Mar 022011
 
Authors: Ryan Gibbons and Glen Pfeiffer

Wednesday morning Apple put on another show for us all and unveiled the shiny new iPad 2! Steve Jobs, Apple CEO, who you may have heard is currently on his third medical leave of absence since 2007, showed up to host.

We even got healthy looking Steve, not gaunt-zombie Steve, which history would indicate means good things for Apple stock.

The iPad added several new features for round two, mainly cosmetic. Most exciting is that its thinner than the iPhone 4 by half a millimeter, impressive considering Apple updated the internals to match the phone –– it now has front- and rear-facing cameras and a gyroscope.

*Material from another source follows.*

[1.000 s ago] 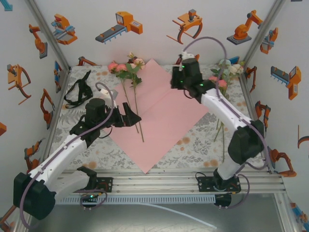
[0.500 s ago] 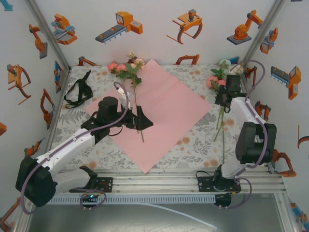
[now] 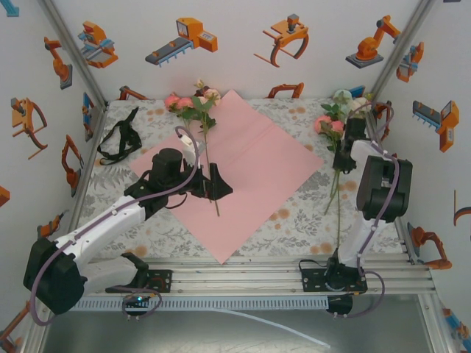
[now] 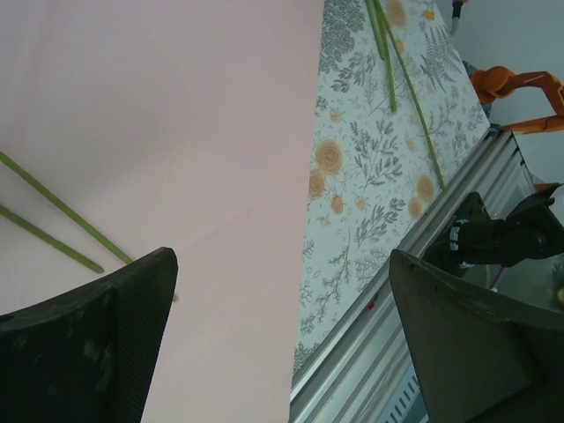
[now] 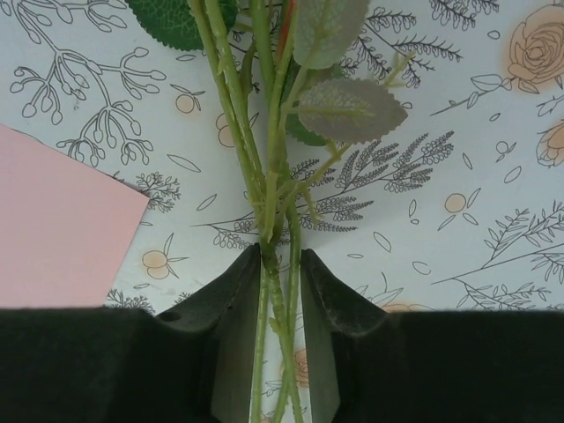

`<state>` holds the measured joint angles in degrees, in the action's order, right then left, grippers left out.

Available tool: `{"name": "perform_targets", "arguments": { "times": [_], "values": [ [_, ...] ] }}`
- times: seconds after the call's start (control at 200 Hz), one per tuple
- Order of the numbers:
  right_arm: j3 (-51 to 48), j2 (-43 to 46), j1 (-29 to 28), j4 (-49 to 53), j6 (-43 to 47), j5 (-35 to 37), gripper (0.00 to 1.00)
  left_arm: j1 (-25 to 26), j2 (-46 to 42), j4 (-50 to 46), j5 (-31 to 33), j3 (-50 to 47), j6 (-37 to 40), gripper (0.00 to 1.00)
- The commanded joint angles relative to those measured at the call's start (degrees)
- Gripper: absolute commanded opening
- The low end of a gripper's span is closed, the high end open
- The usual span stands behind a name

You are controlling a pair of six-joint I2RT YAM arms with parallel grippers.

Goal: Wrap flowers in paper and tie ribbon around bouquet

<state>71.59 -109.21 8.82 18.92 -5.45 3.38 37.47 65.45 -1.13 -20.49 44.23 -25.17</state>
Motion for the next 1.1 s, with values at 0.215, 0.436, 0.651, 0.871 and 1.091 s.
{"name": "perform_targets", "arguments": {
  "times": [0.215,0.436,0.651,0.871,1.091],
  "values": [
    [3.20,-2.32,0.33,3.04,0.36,-1.00,0.15,0.15,-0.82,-1.51,2.27,2.27,2.16,0.97],
    [3.29,0.22,0.32,3.83,0.93,-1.05,0.09,0.22,-0.48,-1.62,2.47,2.52,2.19,0.97],
    [3.62,3.90,0.39,4.81,1.05,-1.83,0.05,0.18,0.18,-1.63,2.39,3.05,2.30,0.97],
    [4.12,6.71,0.28,5.65,1.15,-2.87,0.04,0.19,-0.02,-1.86,2.55,2.88,2.29,0.97],
    [4.52,5.62,0.15,5.89,0.73,-3.74,0.24,0.21,0.20,-1.49,2.65,2.71,2.18,0.97]
  ]
}}
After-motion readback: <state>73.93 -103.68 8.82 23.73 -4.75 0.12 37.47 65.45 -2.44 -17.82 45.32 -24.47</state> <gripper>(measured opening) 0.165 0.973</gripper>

It’s also slightly lighter, which is good because the first iPad was one of the heaviest tablets around. They did manage to increase speed, with a new ‘A5’ processor –– the first mobile device dual-core processor, as far as we know (it managed to play nine live video streams at once in the demo).

Apple announced that the iPad has 90 percent of the market share for tablets, but the other 10 percent do have loyal, happy users, so here’s some info on the other top tablets.

Motorola Xoom

In case you missed the epic Superbowl commercial, Motorola wants you to think of this little guy as a freedom from the iPad … oppression –– a claim backed up by its Android 3.0 (Honeycomb) OS. If you’re not looking for the Apple feel of a locked-down OS but still want access to the thousands of applications available on the Android Market, then this is probably the tablet for you. It also boasts the largest screen at 10.1 inches and houses a front and rear 5-mega-pixel HD camera.

BlackBerry PlayBook

If the inner businessman or woman is calling out to you then this might be the best way to satisfy your carnal needs.

The PlayBook sports a seven-inch screen, which is the smallest by a good three inches, but for people who are just looking for a basic interface to access the web and not really into the app market, this is probably the tablet you’re looking for.

Blackberry’s “App World” doesn’t have the largest catalog of applications, and the company itself focuses mostly on productivity and enterprise solutions. You won’t be able to play “Angry Birds” through your 3 p.m. lecture, but perhaps that’s a good thing.

You may have noticed that we didn’t focus much on the hardware sitting inside of these fine products, and that’s simply because, for the most part, they’re identical. The things that set these tablets apart are really the user interface and the features that come with the operating system. So our final advice would be to go try these products at somewhere like Best Buy and figure out which has the best “feel” for you.